/---

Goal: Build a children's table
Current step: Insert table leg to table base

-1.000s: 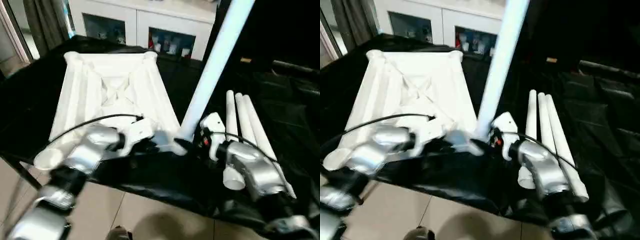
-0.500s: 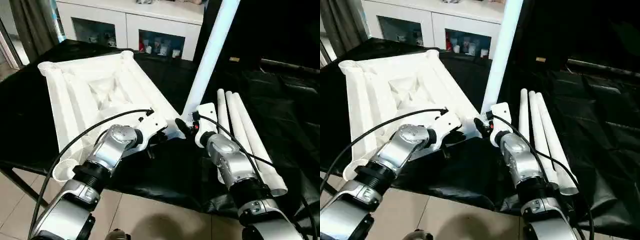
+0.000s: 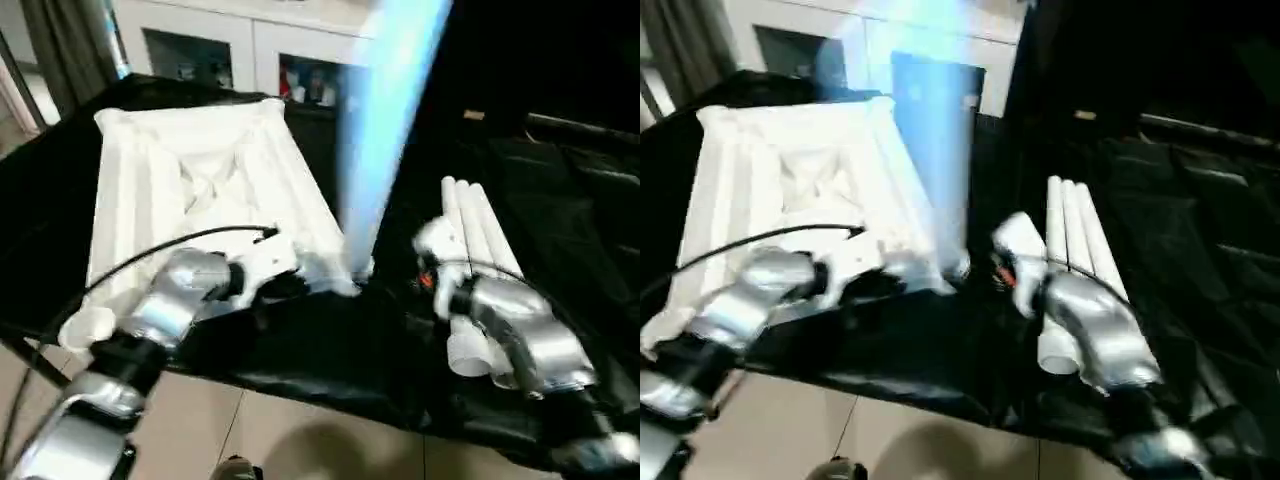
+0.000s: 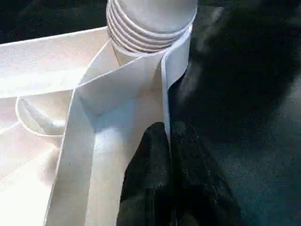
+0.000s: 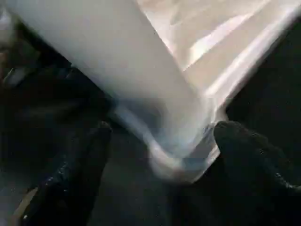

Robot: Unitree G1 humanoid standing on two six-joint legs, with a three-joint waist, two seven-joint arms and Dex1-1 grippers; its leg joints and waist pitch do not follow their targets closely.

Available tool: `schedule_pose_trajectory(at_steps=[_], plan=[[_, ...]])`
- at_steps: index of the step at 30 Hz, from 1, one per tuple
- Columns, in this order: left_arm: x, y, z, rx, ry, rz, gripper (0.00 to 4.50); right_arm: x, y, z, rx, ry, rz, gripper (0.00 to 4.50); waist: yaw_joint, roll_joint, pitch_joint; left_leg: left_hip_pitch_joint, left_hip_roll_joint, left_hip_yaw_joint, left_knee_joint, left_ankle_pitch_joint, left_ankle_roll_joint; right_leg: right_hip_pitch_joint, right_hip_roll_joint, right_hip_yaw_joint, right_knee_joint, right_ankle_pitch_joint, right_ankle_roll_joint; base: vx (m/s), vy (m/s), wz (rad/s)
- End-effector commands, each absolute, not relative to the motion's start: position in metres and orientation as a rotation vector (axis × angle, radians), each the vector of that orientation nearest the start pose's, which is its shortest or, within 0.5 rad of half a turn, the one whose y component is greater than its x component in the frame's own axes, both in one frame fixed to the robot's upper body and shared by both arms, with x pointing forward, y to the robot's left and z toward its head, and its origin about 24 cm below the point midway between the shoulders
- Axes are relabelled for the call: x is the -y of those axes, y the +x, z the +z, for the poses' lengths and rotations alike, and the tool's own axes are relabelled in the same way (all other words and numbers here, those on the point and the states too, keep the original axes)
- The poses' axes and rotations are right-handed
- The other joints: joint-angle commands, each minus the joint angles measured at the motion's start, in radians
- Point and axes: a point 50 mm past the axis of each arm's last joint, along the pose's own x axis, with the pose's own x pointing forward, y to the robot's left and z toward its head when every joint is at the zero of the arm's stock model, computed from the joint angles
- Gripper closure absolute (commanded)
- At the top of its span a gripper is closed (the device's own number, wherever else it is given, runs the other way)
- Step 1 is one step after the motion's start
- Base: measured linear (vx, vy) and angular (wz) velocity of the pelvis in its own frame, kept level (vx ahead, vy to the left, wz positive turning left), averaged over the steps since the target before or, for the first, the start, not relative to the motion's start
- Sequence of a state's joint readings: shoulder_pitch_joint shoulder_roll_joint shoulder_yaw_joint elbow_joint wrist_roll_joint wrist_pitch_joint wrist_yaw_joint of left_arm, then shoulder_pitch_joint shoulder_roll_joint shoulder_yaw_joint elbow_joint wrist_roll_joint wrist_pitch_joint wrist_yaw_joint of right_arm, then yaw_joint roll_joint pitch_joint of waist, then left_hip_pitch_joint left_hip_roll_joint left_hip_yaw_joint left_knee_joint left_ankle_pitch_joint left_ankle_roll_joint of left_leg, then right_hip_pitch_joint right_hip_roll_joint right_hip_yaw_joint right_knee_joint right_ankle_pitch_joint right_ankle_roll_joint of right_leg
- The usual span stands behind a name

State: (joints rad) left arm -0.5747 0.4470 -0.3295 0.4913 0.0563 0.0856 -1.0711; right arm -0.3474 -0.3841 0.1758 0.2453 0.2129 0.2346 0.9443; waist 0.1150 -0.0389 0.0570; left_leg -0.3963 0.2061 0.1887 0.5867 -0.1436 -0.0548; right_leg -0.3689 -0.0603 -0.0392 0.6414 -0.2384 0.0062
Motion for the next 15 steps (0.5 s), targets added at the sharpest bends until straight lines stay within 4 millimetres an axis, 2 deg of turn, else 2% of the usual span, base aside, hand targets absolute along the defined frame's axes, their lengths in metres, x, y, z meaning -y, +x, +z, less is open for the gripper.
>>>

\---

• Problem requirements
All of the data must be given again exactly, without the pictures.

• Written response
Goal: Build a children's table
Current step: Insert table leg to table base

-1.000s: 
-0.500s: 
+0.000s: 
+0.000s: 
+0.000s: 

Robot: Unitree G1 humanoid standing on two six-joint legs, with a three-joint waist, two seven-joint arms and Dex1-1 grippers; its leg joints and waist pitch do not follow their targets closely.

Available tool: `schedule_pose_trajectory(at_steps=[_], plan=[[_, ...]])`
- at_steps: index of the step at 30 Hz, from 1, one per tuple
- Columns, in this order: left_arm: x, y, z, rx, ry, rz, gripper (0.00 to 4.50); right_arm: x, y, z, rx, ry, rz, gripper (0.00 to 4.50); waist: yaw_joint, roll_joint, pitch_joint; left_leg: left_hip_pitch_joint, left_hip_roll_joint, left_hip_yaw_joint, left_knee_joint, left_ankle_pitch_joint, left_ankle_roll_joint; right_leg: right_hip_pitch_joint, right_hip_roll_joint, right_hip_yaw_joint, right_knee_joint, right_ankle_pitch_joint, right_ankle_roll_joint; base: vx (m/s), vy (m/s), wz (rad/s)
- End-effector commands, each absolute, not relative to the motion's start: position in metres and orientation as a rotation vector (axis × angle, radians), each the vector of that orientation nearest the start pose's, which is its shortest or, within 0.5 rad of half a turn, the one whose y component is greater than its x component in the frame's own axes, both in one frame fixed to the robot's upper body and shared by both arms, with x pointing forward, y to the robot's left and z toward its head, and its origin about 24 cm below the point midway between the shoulders
- Axes are relabelled for the call: x is the -y of those axes, y the +x, z the +z, for the poses' lengths and rotations alike, and the tool's own axes are relabelled in the same way (all other words and numbers here, those on the point and the states too, keep the original axes)
- The poses' axes and rotations are right-handed
- The other joints: joint-angle commands, each minus the joint angles measured at the motion's start, in radians
- Point and axes: a point 50 mm past the axis of each arm's last joint, along the pose's own x axis, with the pose's own x pointing forward, y to the robot's left and z toward its head when every joint is at the zero of the arm's stock model, computed from the joint angles
- Gripper closure absolute (commanded)
- At the top of its span a gripper is closed (the device's own number, wherever else it is given, runs the other way)
- Step 1 is one step after the motion's start
- Base: measured linear (vx, vy) and angular (wz) velocity of the pelvis in its own frame, kept level (vx ahead, vy to the left, wz positive turning left), averaged over the steps since the target before or, for the first, the start, not relative to the motion's start
- Sequence of a state's joint readings: shoulder_pitch_joint shoulder_roll_joint shoulder_yaw_joint elbow_joint wrist_roll_joint wrist_pitch_joint wrist_yaw_joint of left_arm, then shoulder_pitch_joint shoulder_roll_joint shoulder_yaw_joint elbow_joint wrist_roll_joint wrist_pitch_joint wrist_yaw_joint of right_arm, then yaw_joint roll_joint pitch_joint of waist, then left_hip_pitch_joint left_hip_roll_joint left_hip_yaw_joint left_knee_joint left_ankle_pitch_joint left_ankle_roll_joint of left_leg, then right_hip_pitch_joint right_hip_roll_joint right_hip_yaw_joint right_knee_joint right_ankle_pitch_joint right_ankle_roll_joint of right_leg
- The usual span stands behind a name

State: (joints rad) left arm -0.5747 0.4470 -0.3295 0.4913 0.0563 0.0856 -1.0711; right arm -0.3474 -0.3841 0.1758 0.2453 0.2129 0.2346 0.9443; waist 0.1150 -0.0389 0.0570; left_leg -0.3963 0.2061 0.1887 0.5867 -0.1436 -0.0548; right_leg -0.3689 -0.0603 -0.0392 0.6414 -0.2384 0.0062
Motion for the next 15 steps (0.5 s), targets added at the sharpest bends until straight lines stay within 4 millimetres an axis, 2 deg of turn, else 2% of the usual span, base aside, hand targets absolute along the defined frame's axes, their lengths in metres, x, y, z meaning -y, +x, +z, less is open for the gripper.
>>>

No more output will be produced.